#### [Exercise description]
For the material below, count the lines containing "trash" and reply with the number alone.

#### [Stored data]

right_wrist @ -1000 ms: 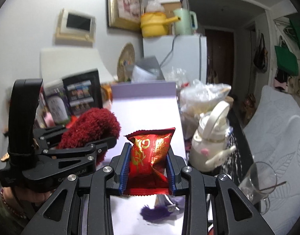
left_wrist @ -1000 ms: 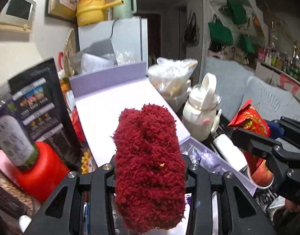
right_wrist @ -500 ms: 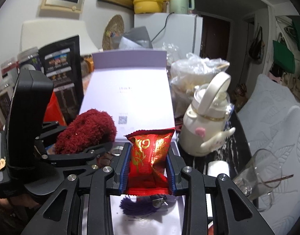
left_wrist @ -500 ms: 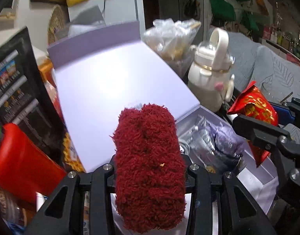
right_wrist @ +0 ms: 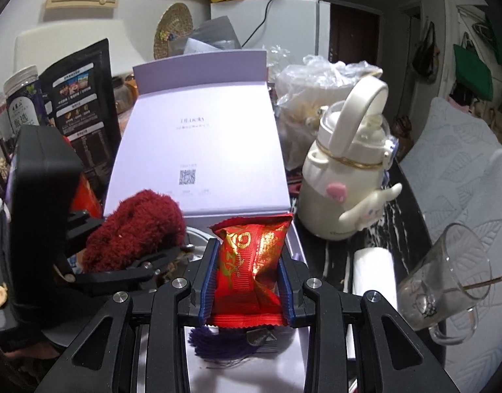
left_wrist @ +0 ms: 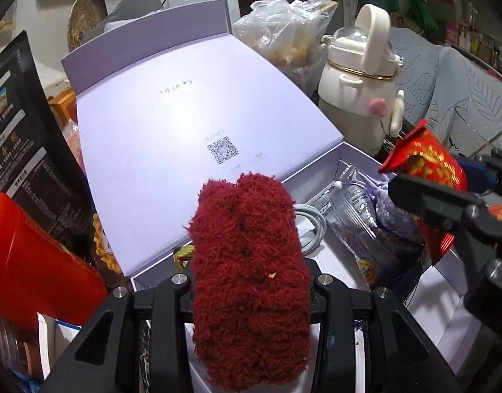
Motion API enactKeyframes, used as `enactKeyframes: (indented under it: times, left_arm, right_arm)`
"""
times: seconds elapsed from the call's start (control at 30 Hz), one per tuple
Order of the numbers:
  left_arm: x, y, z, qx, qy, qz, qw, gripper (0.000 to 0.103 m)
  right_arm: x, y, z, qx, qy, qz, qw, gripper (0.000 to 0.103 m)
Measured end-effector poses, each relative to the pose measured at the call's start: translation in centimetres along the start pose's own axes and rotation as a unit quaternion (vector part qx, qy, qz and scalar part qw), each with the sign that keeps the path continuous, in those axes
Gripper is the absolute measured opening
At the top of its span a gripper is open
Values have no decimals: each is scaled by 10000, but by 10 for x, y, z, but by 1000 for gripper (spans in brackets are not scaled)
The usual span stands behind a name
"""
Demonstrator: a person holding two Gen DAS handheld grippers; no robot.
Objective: Organize soft objects
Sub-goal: 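Lower the red plush and red packet into the box and open both tools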
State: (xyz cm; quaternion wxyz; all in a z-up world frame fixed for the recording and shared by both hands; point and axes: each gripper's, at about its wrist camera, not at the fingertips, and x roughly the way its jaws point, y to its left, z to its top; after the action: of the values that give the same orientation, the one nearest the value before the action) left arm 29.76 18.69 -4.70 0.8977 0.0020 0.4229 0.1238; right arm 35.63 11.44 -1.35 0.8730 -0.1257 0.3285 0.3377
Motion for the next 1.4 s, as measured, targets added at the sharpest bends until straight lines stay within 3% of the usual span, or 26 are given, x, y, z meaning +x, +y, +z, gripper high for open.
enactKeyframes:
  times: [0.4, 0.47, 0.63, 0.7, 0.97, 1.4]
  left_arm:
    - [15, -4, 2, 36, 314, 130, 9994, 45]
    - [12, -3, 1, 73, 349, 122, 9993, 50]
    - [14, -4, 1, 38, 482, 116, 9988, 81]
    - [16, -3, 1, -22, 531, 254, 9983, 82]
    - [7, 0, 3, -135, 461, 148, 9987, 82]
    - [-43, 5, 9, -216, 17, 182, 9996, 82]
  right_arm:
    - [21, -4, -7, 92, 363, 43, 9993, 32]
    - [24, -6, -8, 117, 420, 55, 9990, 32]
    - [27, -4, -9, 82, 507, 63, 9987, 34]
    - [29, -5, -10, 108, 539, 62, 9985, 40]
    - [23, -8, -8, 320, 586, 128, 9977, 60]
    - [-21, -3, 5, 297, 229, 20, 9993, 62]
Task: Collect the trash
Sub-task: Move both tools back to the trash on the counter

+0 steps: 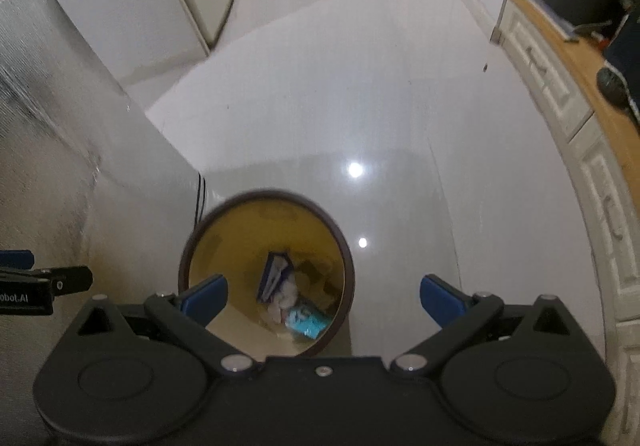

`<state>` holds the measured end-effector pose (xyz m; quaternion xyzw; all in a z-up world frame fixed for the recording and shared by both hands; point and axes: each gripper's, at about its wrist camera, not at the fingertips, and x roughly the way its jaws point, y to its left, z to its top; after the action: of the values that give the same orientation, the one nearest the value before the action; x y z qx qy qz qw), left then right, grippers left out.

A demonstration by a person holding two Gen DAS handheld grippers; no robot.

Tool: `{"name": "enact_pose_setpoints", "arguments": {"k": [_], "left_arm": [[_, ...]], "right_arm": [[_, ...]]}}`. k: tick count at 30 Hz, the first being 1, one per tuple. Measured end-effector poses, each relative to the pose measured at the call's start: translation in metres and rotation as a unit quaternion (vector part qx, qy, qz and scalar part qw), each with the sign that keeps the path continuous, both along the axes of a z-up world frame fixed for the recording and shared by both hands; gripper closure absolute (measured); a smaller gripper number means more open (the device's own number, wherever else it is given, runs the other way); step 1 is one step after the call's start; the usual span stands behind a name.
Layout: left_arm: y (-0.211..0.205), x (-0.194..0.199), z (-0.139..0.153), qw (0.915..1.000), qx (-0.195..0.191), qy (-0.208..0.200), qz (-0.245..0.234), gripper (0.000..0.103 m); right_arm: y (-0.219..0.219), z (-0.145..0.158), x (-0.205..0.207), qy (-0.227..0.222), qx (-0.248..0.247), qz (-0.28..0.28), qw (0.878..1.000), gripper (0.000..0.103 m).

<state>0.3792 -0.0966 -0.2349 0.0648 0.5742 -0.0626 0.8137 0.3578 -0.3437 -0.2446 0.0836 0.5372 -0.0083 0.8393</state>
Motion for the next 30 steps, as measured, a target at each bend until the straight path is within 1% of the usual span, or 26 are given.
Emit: {"name": "enact_pose_setpoints", "arguments": {"k": [4, 7, 11, 17, 25, 30], "left_arm": [[-0.002, -0.01, 0.028, 0.9995, -0.004, -0.033, -0.003, 0.0], [-0.005, -0.021, 0.054, 0.998, -0.01, -0.062, -0.007, 0.0], [-0.007, -0.036, 0.085, 0.9947, -0.018, -0.101, -0.009, 0.0], [-0.005, -0.058, 0.123, 0.9889, -0.029, -0.146, -0.01, 0.0], [0.002, -0.092, 0.174, 0.9764, -0.058, -0.208, -0.008, 0.0], [0.007, -0.116, 0.207, 0.9644, -0.07, -0.255, -0.004, 0.0]], "right_arm": [[-0.004, 0.027, -0.011, -0.034, -0.005, -0.003, 0.999, 0.0], [-0.004, 0.05, -0.019, -0.064, -0.013, -0.002, 0.998, 0.0], [-0.005, 0.081, -0.033, -0.105, -0.01, -0.007, 0.994, 0.0], [-0.005, 0.122, -0.057, -0.161, -0.019, -0.016, 0.987, 0.0], [-0.002, 0.165, -0.086, -0.22, -0.032, -0.012, 0.975, 0.0], [0.004, 0.196, -0.108, -0.264, -0.031, -0.015, 0.964, 0.0]]}}
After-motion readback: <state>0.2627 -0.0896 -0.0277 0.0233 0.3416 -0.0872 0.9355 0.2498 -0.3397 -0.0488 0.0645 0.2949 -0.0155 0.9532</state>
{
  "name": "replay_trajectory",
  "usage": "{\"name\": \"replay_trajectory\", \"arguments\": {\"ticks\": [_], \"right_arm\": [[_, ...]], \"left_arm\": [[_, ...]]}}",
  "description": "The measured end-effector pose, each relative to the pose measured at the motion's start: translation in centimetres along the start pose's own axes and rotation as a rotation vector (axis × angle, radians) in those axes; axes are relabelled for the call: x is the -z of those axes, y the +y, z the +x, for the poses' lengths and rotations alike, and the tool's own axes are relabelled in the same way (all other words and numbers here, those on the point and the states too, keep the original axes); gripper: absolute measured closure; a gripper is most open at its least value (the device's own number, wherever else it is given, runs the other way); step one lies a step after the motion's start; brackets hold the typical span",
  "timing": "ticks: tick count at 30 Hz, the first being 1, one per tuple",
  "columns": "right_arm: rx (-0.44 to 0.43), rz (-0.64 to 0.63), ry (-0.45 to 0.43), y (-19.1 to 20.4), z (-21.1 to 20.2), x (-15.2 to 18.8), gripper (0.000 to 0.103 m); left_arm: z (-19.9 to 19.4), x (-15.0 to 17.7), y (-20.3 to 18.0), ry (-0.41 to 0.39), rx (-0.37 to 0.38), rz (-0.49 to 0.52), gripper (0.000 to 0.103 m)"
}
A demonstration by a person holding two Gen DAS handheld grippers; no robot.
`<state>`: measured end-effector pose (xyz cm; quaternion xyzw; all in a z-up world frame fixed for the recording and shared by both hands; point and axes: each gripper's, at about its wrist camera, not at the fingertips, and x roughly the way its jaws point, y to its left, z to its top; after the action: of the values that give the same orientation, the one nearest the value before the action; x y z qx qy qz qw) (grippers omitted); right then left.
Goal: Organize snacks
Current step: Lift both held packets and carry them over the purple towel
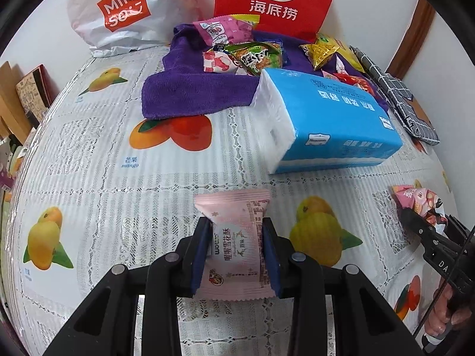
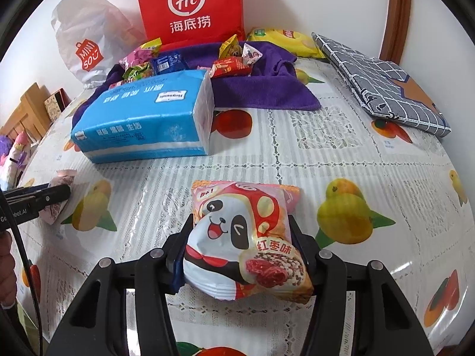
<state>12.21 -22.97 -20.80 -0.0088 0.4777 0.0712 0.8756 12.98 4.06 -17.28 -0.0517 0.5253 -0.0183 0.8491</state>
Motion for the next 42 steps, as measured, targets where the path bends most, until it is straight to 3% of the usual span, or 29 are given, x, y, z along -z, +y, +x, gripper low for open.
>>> {"name": "replay_trajectory", "arguments": {"ticks": [25, 42], "right_arm": [[0.034, 0.019, -0.125, -0.7, -3.8, -3.8, 0.048], [0.034, 0.029, -0.148, -1.2, -5.2, -3.9, 0.048]], "left_arm": [[-3.5, -2.5, 0.3, -0.074, 0.034, -0.023, 0.070], [-4.8, -3.4, -0.7, -0.089, 0.057, -0.014, 0.070]]}}
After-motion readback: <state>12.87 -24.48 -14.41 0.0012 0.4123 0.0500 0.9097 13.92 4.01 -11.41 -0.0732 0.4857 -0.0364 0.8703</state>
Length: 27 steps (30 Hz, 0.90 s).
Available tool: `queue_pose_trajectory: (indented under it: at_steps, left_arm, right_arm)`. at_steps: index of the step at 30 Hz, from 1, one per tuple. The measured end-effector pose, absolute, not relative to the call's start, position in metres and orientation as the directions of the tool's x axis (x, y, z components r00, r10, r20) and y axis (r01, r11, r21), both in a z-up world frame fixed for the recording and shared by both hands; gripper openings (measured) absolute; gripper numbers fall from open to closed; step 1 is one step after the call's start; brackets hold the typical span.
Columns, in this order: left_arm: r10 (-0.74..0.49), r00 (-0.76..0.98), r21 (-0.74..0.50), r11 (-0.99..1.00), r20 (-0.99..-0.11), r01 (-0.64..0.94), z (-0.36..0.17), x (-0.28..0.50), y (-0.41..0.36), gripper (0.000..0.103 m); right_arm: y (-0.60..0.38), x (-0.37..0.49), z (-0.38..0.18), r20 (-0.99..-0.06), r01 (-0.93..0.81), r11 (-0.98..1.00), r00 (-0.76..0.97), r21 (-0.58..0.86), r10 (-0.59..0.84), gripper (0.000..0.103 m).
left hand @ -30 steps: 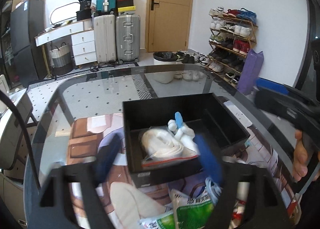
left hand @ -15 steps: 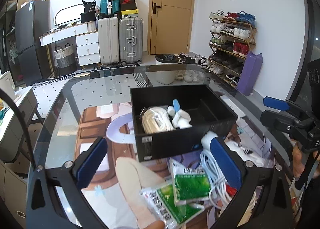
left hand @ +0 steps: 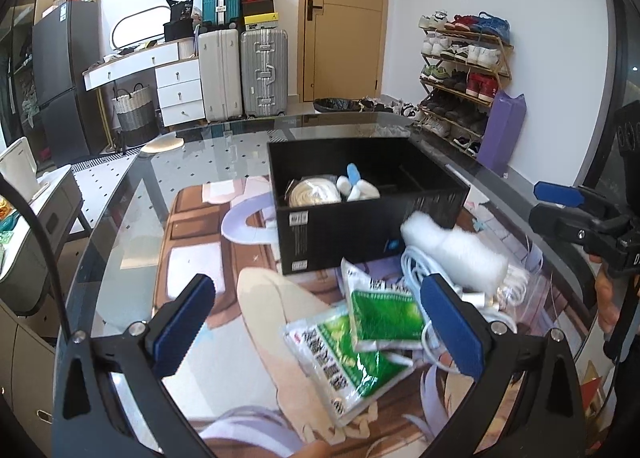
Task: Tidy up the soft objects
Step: 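Withdraw both tools from the box and move the right tool to the adidas bag, then grasp the adidas bag of laces with the right tool while the left approaches the white foam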
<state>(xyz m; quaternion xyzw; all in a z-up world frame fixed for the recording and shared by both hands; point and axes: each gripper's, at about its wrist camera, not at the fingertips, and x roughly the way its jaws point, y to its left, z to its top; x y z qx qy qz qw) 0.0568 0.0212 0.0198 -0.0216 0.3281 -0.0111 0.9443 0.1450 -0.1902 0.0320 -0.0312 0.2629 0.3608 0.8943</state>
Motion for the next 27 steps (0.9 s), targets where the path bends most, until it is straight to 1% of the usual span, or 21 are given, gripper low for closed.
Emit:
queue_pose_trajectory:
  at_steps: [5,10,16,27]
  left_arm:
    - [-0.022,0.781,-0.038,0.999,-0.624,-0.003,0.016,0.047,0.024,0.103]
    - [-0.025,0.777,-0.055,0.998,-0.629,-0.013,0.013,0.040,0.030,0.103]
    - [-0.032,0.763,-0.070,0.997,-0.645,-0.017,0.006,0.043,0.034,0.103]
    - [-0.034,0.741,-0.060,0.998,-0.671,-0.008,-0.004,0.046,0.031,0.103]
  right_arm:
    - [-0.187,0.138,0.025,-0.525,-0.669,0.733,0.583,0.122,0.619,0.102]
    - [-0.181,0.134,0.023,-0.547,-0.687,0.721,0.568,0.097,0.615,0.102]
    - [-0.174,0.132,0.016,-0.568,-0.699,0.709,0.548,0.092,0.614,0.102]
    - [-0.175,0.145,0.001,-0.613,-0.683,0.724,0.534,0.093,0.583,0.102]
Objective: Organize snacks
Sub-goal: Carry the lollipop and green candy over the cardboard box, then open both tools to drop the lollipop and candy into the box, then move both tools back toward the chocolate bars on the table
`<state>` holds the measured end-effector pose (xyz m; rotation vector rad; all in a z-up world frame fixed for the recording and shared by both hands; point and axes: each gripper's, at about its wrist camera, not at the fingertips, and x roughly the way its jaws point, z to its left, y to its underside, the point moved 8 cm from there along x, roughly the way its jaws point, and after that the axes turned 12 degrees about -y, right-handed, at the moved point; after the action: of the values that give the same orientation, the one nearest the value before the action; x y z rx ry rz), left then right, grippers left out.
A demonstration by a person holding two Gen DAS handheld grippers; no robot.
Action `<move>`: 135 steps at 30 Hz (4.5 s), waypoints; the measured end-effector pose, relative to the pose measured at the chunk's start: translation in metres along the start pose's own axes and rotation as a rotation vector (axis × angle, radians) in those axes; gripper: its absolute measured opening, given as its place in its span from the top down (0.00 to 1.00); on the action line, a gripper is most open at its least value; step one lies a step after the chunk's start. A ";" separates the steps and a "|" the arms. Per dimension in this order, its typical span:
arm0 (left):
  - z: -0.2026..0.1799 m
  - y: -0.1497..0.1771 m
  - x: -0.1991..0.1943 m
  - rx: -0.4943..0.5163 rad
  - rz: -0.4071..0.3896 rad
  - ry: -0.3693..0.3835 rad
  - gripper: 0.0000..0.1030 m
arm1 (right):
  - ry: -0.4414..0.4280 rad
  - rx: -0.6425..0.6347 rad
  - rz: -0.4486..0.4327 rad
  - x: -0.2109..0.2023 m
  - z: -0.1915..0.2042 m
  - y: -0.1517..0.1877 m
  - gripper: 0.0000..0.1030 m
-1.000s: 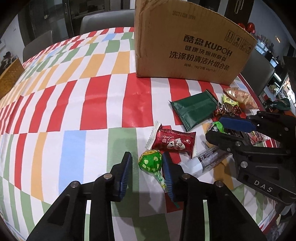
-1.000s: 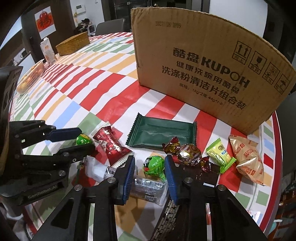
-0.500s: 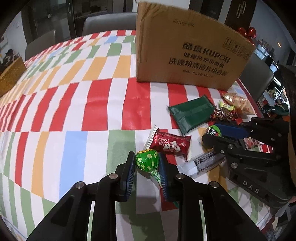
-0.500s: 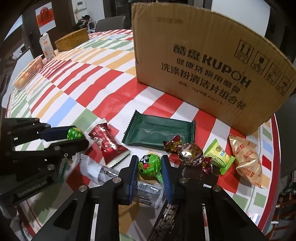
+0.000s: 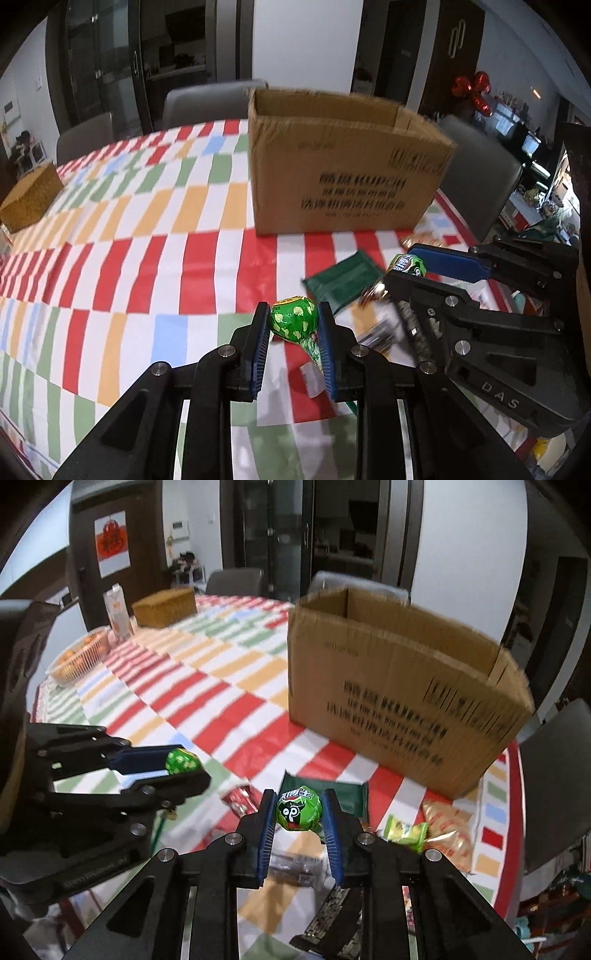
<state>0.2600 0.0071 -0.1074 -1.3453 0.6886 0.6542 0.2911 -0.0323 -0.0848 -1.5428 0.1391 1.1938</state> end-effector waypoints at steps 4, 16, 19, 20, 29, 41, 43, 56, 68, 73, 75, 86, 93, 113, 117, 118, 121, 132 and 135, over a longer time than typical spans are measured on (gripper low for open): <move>-0.003 -0.015 -0.022 0.001 -0.052 0.003 0.75 | 0.001 -0.011 -0.050 -0.021 0.005 -0.012 0.75; -0.012 -0.062 -0.074 0.016 -0.201 -0.012 0.75 | 0.014 -0.011 -0.173 -0.074 0.002 -0.039 0.75; -0.016 -0.074 -0.082 0.024 -0.228 -0.015 0.75 | 0.022 -0.012 -0.202 -0.086 0.001 -0.045 0.75; -0.016 -0.076 -0.084 0.025 -0.234 -0.016 0.75 | 0.025 -0.013 -0.208 -0.089 0.000 -0.047 0.75; -0.022 -0.108 -0.083 0.008 -0.239 0.015 0.75 | 0.042 0.018 -0.264 -0.109 -0.022 -0.071 0.75; -0.026 -0.155 -0.069 0.015 -0.242 0.015 0.75 | 0.064 0.073 -0.272 -0.108 -0.063 -0.104 0.75; -0.027 -0.164 -0.066 0.020 -0.244 0.018 0.75 | 0.068 0.079 -0.271 -0.108 -0.070 -0.108 0.75; -0.020 -0.213 -0.016 -0.009 -0.178 0.051 0.75 | 0.104 0.131 -0.223 -0.080 -0.110 -0.141 0.75; -0.025 -0.222 0.035 0.000 -0.105 0.034 0.75 | 0.112 0.162 -0.158 -0.042 -0.138 -0.145 0.75; -0.020 -0.221 0.037 -0.012 -0.123 -0.036 0.48 | 0.147 0.157 -0.161 -0.039 -0.141 -0.144 0.72; -0.015 -0.219 0.031 -0.016 -0.141 -0.067 0.45 | 0.191 0.151 -0.171 -0.043 -0.142 -0.143 0.53; -0.013 -0.185 -0.025 0.018 -0.227 -0.079 0.40 | 0.192 0.096 -0.229 -0.080 -0.111 -0.122 0.46; -0.012 -0.157 -0.056 0.022 -0.253 -0.056 0.39 | 0.165 0.088 -0.253 -0.099 -0.087 -0.100 0.46; -0.032 -0.063 -0.087 0.114 -0.225 -0.008 0.38 | 0.128 0.104 -0.183 -0.111 -0.044 -0.023 0.42; -0.036 -0.044 -0.083 0.135 -0.215 0.016 0.38 | 0.122 0.139 -0.169 -0.105 -0.041 -0.008 0.41; -0.037 -0.040 -0.081 0.140 -0.210 0.022 0.38 | 0.124 0.149 -0.163 -0.103 -0.040 -0.003 0.40; -0.039 -0.030 -0.076 0.157 -0.199 0.030 0.38 | 0.126 0.167 -0.148 -0.096 -0.039 0.009 0.40; -0.046 0.003 -0.053 0.273 -0.172 0.088 0.38 | 0.167 0.190 -0.100 -0.076 -0.028 0.042 0.36; -0.048 0.014 -0.042 0.304 -0.139 0.121 0.39 | 0.179 0.193 -0.082 -0.070 -0.028 0.049 0.36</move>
<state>0.2190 -0.0403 -0.0886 -1.1441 0.7518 0.3425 0.2427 -0.1062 -0.0707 -1.4684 0.2982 0.9488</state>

#### [Solution to this problem]
2